Where X might be torturing copies of a controversial political figure. Or violent video games with arguably sentient AI opponents getting killed.
Also, I think you are passing the buck a lot here. Instead of deciding what to do with the universe, you now need to decide how to massively upgrade a bunch of humans into the sort of beings who can decide that.
Also, some people just dislike responsibility.
And the modifications needed to make a person remotely trustworthy to that level are likely substantial. Perhaps. How much do you need to overwrite everyones mind with a FAI? I don't know.
Replies from: Vladimir_Nesov↑ comment by Vladimir_Nesov · 2023-10-30T14:15:39.600Z · LW(p) · GW(p)
Some general laws seem appropriate, the same as with competence. This is different from imposing strong optimization pressure. People who have no use for compute could rent it out, until they have a personal need for it at the end of time.

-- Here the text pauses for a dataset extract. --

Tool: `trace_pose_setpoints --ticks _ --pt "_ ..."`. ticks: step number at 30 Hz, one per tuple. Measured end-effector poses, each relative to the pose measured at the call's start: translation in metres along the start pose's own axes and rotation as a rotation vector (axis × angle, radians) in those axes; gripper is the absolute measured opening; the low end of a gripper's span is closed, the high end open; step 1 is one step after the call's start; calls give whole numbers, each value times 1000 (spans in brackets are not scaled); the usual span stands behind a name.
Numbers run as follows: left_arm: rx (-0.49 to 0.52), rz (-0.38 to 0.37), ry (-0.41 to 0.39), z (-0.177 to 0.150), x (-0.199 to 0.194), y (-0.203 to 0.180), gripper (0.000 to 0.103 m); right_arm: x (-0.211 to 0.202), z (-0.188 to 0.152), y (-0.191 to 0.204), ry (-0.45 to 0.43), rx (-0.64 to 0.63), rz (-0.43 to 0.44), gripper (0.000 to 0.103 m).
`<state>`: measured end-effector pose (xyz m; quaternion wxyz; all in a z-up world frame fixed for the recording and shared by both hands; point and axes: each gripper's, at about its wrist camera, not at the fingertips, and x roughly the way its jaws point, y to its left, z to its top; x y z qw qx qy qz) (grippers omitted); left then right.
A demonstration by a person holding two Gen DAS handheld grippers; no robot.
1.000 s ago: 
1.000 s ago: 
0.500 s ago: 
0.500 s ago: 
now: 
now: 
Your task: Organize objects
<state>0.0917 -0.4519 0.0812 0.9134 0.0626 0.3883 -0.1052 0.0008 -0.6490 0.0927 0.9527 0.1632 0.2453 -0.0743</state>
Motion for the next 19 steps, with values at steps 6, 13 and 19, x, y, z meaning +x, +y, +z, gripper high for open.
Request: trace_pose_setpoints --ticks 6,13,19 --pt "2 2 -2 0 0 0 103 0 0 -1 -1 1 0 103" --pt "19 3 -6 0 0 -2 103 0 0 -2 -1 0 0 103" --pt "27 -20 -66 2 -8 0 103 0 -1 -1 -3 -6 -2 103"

Still getting to decide what happens then is what it means to keep control of the future.
↑ comment by M. Y. Zuo · 2023-10-28T01:45:00.436Z · LW(p) · GW(p)
Seems a bit of a paradox as 'their share of the universe' is not a fixed quantity, nor did such a concept exist before humans, so how could the 'share' even have been decided on beforehand in order for the first 'individual humans' to have a say?